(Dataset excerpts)

=-=-=

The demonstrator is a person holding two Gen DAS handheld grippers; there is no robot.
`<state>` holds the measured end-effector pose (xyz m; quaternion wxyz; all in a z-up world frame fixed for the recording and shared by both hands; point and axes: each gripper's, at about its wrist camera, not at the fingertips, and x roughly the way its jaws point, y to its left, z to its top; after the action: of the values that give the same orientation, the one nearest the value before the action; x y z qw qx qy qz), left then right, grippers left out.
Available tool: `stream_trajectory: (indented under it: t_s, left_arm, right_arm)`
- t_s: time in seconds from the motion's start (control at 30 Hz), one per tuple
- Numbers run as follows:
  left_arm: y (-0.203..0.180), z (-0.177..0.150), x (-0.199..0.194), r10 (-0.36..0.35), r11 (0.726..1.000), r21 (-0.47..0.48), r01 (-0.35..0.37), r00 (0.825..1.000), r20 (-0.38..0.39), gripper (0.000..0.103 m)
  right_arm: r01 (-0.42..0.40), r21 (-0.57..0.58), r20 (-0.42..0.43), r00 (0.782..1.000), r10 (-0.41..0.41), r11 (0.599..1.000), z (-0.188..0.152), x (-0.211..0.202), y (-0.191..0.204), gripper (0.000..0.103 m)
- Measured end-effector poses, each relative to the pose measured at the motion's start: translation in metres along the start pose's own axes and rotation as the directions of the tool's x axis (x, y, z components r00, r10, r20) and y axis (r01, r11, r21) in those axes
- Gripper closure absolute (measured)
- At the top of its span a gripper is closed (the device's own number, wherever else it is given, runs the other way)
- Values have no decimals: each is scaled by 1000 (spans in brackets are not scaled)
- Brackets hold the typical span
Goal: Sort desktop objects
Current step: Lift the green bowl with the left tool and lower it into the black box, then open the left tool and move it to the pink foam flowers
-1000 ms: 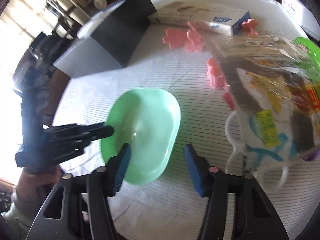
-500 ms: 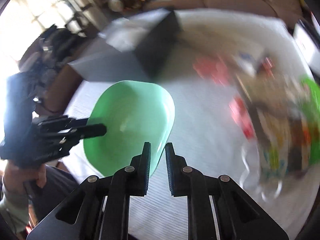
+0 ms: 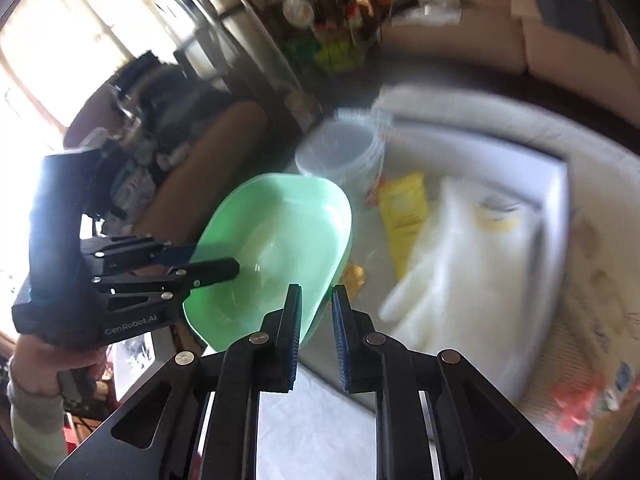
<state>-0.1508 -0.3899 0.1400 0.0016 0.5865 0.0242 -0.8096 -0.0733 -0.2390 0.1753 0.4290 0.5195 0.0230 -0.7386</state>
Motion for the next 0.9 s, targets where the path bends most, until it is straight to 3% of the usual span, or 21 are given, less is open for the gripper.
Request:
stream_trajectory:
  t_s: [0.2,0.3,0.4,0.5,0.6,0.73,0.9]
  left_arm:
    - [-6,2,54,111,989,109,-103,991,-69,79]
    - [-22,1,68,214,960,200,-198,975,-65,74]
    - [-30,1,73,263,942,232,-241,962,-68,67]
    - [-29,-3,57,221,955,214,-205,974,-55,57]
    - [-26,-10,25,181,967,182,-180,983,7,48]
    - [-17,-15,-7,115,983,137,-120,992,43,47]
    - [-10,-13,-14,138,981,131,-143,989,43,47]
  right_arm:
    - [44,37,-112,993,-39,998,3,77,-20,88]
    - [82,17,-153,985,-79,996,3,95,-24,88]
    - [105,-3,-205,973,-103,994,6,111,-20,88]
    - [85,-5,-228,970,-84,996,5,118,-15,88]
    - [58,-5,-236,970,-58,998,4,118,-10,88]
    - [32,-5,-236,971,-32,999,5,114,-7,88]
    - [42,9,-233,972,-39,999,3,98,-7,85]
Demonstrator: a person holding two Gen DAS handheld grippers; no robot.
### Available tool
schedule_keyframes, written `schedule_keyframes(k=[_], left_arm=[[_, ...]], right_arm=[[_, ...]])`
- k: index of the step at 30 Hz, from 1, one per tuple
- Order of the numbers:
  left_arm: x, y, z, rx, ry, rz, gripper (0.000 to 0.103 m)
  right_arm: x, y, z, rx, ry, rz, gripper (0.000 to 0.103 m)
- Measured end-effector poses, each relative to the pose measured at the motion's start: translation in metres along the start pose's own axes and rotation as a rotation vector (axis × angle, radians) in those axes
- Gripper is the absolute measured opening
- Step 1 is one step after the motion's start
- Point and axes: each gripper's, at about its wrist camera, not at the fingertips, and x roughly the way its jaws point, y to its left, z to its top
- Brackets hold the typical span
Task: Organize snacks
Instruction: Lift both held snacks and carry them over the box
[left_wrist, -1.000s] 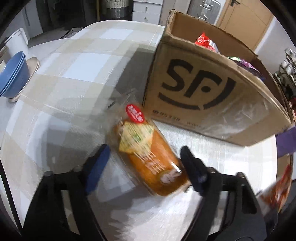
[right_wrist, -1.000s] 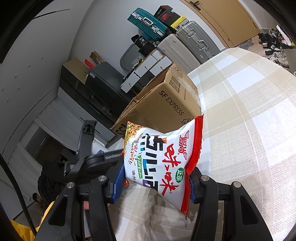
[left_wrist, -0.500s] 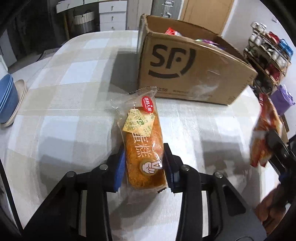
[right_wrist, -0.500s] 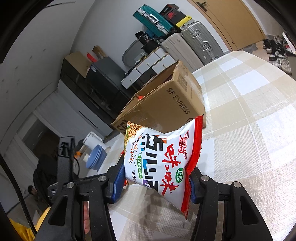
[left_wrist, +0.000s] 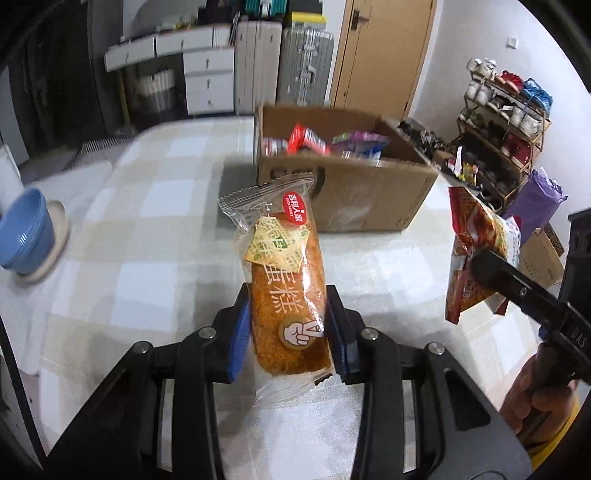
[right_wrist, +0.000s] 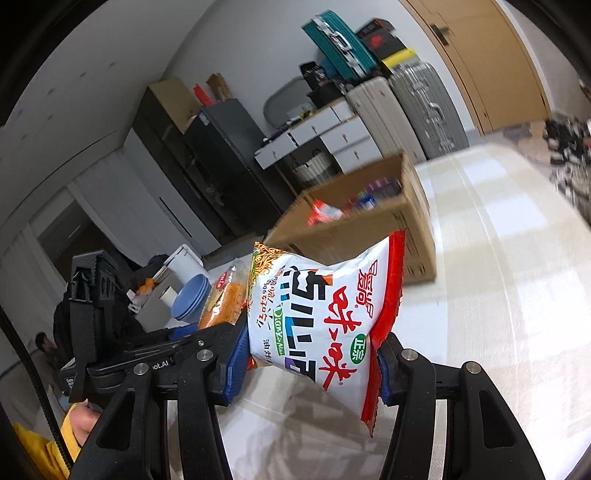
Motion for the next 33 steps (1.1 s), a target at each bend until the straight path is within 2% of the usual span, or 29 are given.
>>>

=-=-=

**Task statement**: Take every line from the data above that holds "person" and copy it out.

**Answer to the exercise**:
The demonstrator is a person holding two Gen DAS handheld grippers; there is no robot.
Demonstrator: a person holding two Gen DAS handheld grippers; no robot.

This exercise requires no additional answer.